Problem: Report each line of the data below in which "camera" appears.

※ ※ ※

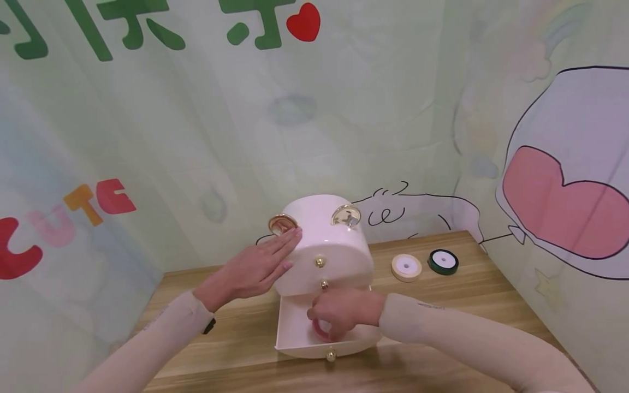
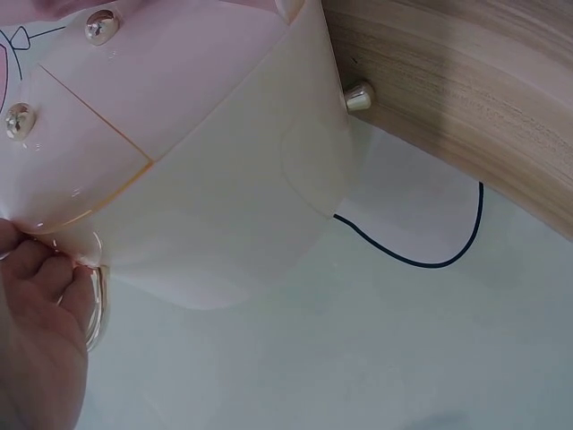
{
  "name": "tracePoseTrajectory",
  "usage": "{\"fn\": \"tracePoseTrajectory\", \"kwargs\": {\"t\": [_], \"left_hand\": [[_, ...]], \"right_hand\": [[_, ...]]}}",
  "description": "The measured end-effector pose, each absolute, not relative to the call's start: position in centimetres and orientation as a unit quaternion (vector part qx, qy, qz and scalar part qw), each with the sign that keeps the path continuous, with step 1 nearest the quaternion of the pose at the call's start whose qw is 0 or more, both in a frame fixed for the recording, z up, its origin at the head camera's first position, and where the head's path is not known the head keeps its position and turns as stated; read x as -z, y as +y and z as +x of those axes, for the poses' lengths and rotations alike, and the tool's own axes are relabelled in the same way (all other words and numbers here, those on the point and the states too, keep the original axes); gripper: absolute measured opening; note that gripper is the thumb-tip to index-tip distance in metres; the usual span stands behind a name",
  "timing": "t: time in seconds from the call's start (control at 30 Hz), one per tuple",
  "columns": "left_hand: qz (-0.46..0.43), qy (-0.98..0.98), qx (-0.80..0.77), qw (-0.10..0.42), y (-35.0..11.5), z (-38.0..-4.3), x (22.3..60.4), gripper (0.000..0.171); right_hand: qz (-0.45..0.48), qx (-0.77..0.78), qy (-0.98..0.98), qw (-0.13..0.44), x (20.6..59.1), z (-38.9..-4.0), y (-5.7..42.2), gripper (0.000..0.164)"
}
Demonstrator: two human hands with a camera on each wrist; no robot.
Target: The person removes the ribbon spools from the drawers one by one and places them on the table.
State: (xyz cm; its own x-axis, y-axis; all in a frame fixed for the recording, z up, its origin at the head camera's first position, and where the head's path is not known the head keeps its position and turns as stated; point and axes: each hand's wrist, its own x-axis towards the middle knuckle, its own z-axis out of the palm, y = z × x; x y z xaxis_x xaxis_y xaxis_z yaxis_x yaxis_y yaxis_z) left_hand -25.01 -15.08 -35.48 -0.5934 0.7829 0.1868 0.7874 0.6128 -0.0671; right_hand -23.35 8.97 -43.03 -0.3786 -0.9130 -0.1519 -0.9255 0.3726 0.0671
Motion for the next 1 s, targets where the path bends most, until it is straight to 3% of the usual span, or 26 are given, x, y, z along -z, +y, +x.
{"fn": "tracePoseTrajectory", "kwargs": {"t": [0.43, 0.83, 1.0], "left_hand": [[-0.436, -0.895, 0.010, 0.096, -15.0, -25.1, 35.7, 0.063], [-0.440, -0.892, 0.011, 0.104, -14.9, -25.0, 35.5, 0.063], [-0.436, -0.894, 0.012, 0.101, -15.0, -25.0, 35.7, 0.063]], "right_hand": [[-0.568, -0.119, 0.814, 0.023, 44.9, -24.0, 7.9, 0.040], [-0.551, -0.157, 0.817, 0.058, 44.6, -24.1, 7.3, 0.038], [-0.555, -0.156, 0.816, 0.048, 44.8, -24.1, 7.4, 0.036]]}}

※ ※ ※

Answer section:
  "description": "The measured end-effector pose, each absolute, not relative to the call's start: position in centimetres and orientation as a unit quaternion (vector part qx, qy, qz and scalar part qw), each with the sign that keeps the path continuous, with step 1 nearest the quaternion of the pose at the call's start whose qw is 0 or more, both in a frame fixed for the recording, z up, its origin at the head camera's first position, and where the head's path is not known the head keeps its position and turns as stated; read x as -z, y as +y and z as +x of those axes, for the poses' lengths and rotations alike, and the tool's own axes are relabelled in the same way (all other words and numbers here, those on the point and the states too, keep the original axes); gripper: absolute measured opening; note that gripper is the thumb-tip to index-tip distance in metres; the usual span stands behind a name",
Demonstrator: two human hands with a camera on each wrist; no robot.
State: (xyz cm; its own x-axis, y-axis; all in a frame fixed for the recording, z up, its origin at the head camera's first position, and where the head's path is not known the head keeps its position and turns as stated; point and axes: each hand's wrist, its own x-axis towards the middle knuckle, its own z-axis out of the palm, y = z × x; x y z xaxis_x xaxis_y xaxis_z yaxis_x yaxis_y yaxis_z) left_hand -25.01 -15.08 -35.48 -0.5934 0.7829 0.1868 0.7874 0.6128 -0.0671; right_hand -23.35 8.97 -43.03 -0.3786 -0.9130 -0.1519 -0.9255 0.3726 0.0671

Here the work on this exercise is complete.